PROJECT SUMMARY/ABSTRACT
Bacteriophage therapy could be a promising solution to the antibiotic resistance crisis as evidenced by many
recent success stories. However, the use of natural phages has fundamental limitations in efficacy, reliability,
scalability and speed. Natural phages have lower efficacy due evolutionary constraints, give inconsistent results
in unwieldy cocktails, and discovery new phages when bacterial resistance arises is slow and laborious. We
propose a new framework by high-throughput precision genome engineering of natural phages (as chassis) to
create potent phage variants suitable for therapeutic applications.

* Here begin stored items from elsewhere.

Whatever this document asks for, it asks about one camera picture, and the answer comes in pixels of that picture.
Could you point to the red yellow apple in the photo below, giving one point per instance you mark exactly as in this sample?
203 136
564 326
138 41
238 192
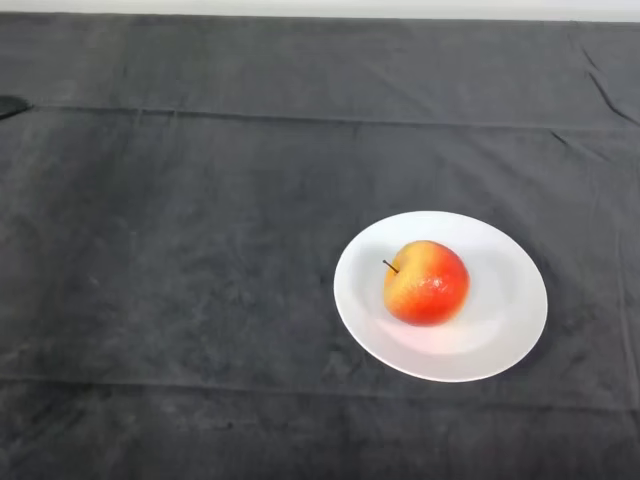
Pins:
430 290

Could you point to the white round plate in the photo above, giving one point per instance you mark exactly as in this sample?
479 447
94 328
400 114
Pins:
500 340

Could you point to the black table cloth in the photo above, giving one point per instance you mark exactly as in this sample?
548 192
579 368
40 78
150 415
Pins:
150 300

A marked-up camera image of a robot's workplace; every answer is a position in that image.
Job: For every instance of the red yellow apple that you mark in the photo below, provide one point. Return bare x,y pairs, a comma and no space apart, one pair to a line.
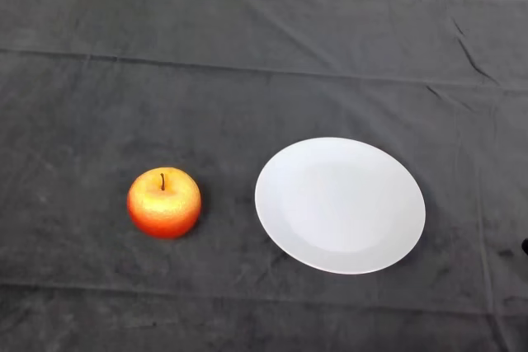
164,212

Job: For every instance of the white round plate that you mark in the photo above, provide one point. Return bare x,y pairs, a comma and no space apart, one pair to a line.
340,207

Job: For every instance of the black object at table edge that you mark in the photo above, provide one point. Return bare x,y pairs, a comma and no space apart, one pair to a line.
525,246

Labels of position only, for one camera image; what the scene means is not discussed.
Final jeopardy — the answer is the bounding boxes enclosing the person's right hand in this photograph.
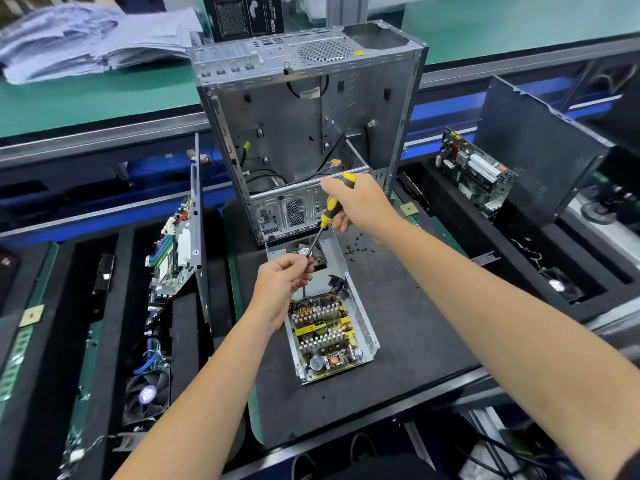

By combining pooled selection experiments
with deep sequencing, our approach samples the sequence space of targeted phage genes via systematic
mutational profiling and mines the rich diversity of metagenomic sequences to identify new functional variants.
The sequence-function knowledgebase from these experiments enhance our basic understanding of how
mutations affect phage function, and enable a design-build-test-learn platform for rapid design of new phages
against new and resistant bacterial strains. To implement this idea, we developed what we term as ORACLE
technology for generating large libraries of phage variants with pre-defined sequences at a target locus on the
phage genome using high-throughput recombinase-mediated genome editing and Cas9-guided enrichment.
ORACLE can be applied to diversify any phage gene. In this R21 application, we will characterize and engineer
receptor binding proteins (RBP) of T7 phage to elucidate sequence-function relationship and to eliminate
pathogenic E. coli known to cause urinary tract infection. RBP is the primary determinant of host range as it
mediates interaction between phage and host receptors. In Aim 1, we will use ORACLE to systematically dissect
the functional role of individual amino acids of T7 RBP (10,507 variants) to understand which residues are critical
for specificity, virulence and stability. Ig-like domains found at the distal tip of RBP play a key role in phage
adsorption and specificity, and are rampantly exchanged among Caudovirales phages. In Aim 2, we will
functionally screen ~25,000 Ig-like domains mined from viral metagenomes by replacing native T7 Ig-like domain
to investigate gain-of-function against new hosts. We will assay both libraries (point mutants and metagenomic
variants) against a panel of 82 clinical E. coli isolates found in patients with urinary tract infection to find T7
variants for potential therapeutic use. Our initial screens show T7 gain-of-function variants capable of infecting
and killing a spontaneously resistant clinical E. coli isolate from a patient with UTI that could not be killed by
wildtype. We envision the ORACLE technology platform as a standard tool for development and optimization of
chassis phages to target different bacterial clades, strain variants, and to rapidly develop countermeasures
against resistant strains.

## Key facts

- **NIH application ID:** 10128864
- **Project number:** 1R21AI156785-01
- **Recipient organization:** UNIVERSITY OF WISCONSIN-MADISON
- **Principal Investigator:** Srivatsan Raman
- **Activity code:** R21 (R01, R21, SBIR, etc.)
- **Funding institute:** NIH
- **Fiscal year:** 2021
- **Award amount:** $232,813
- **Award type:** 1
- **Project period:** 2020-12-10 → 2022-11-30

## Primary source

NIH RePORTER: https://reporter.nih.gov/project-details/10128864

## Citation

> US National Institutes of Health, RePORTER application 10128864, Understanding molecular rules governing bacteriophage specificity and virulence by high-throughput mutational and metagenomic scanning (1R21AI156785-01). Retrieved via AI Analytics 2026-05-23 from https://api.ai-analytics.org/grant/nih/10128864. Licensed CC0.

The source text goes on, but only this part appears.